Da un palco tanto simbolico delle vicende italiane degli ultimi anni, popolate di cricche e “furbetti”, Pau e compagni hanno cantato parole di rabbia e sdegno, non senza senso di speranza e riscatto; quella rabbia che ha sempre accompagnato i Negrita, fin da alcune canzoni del loro primo omonimo album, datato 1994.
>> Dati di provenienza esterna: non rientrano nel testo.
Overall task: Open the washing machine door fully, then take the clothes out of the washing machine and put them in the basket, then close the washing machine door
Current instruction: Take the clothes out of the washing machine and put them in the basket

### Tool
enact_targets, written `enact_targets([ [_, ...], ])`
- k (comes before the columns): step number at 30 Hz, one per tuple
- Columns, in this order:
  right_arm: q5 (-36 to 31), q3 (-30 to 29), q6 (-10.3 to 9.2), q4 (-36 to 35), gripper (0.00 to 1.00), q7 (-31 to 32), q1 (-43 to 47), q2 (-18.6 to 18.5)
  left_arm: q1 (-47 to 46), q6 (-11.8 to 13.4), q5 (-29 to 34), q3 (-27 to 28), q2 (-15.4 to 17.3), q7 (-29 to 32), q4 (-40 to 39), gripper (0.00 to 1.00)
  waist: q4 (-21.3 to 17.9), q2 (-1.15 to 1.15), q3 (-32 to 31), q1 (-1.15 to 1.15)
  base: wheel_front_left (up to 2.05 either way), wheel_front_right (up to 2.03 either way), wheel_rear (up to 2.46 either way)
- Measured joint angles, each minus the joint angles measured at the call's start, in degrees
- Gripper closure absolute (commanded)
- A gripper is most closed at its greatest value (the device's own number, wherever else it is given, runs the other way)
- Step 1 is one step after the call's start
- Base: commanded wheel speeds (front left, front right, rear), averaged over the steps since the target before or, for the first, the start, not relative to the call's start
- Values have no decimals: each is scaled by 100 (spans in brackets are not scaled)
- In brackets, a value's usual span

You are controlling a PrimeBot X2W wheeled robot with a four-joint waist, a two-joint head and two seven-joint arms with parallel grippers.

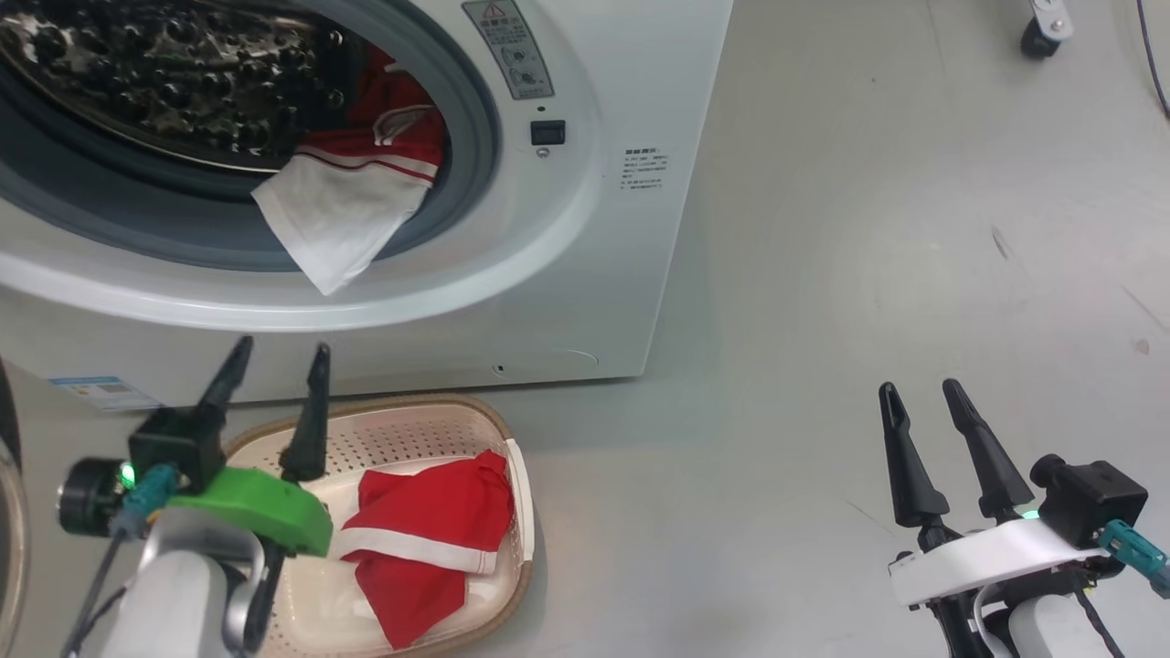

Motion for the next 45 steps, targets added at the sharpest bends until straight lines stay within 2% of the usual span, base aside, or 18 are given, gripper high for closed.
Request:
enact_targets([
  [10,0,186,0,-27,0,-1,-393,134,-1210,133,-365,656,387,813,151,0,-555,0,599,0,0,0,0],
  [15,4,222,0,14,0,-1,-498,203,-1846,348,-419,947,631,1233,305,0,-892,0,858,0,0,0,0],
  [29,22,390,0,132,0,-9,-836,287,-3010,604,-257,900,1218,2642,1291,0,-1621,0,1440,0,0,0,0],
  [38,66,505,0,172,0,-11,-965,301,-3567,734,-68,931,1600,3131,1690,0,-1858,0,1720,0,0,0,0],
  [45,81,563,0,191,0,-18,-1083,308,-3772,781,52,883,1711,3378,2007,0,-1992,0,1884,0,0,0,0],
])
Fu quello l’inizio di un percoso di rock senza compromessi, spesso duro, sempre sincero, come i loro testi, dalle immagini evocative sempre decise. Basti dare uno sguardo ai titoli dei loro lavori, quali“Radio Zombie” o gli ultimi due,“Helldorado”  “Dannato Vivere”, insomma un insistito richiamo ad una condizione esistenziale di sofferenza ed esclusione, un grido prolungato dai luoghi d’ingiustizia e privazione, proprio come L’Aquila o quei Sud del mondo, verso cui i Negrita “rotolavano” in una delle loro più celebri canzoni. Tuttavia, è stato sempre presente anche un anelito alla ribellione e a rialzarsi, perché l’uomo sogna sempre di volare, come dal titolo del loro album del 2005.

Una forza, quella del rock tutto italiano dei Negrita, che non viene meno neanche nella versione unplugged, che dà il nome al loro attuale tour (“Negrita Unplugged 2013″, appunto). Infatti, la band sta calcando i palcoscenici, per loro un po’ insolito, di molti prestigiosi teatri italiani, sulla falsa riga di molti altri artisti rock che in tale versione “soft” si sono recentemente cimentati (vedi Subsonica). Ora, Pau e la sua band si stanno esibendo in un contesto più tradizionale, quale il Palariviera di San Benedetto del Tronto, nelle Marche, regione da dove è partito il tour, al Teatro Comunale di Cagli, e dove torneranno a breve (il 16 marzo), in un altro teatro, quello de “La Fenice” a Senigallia.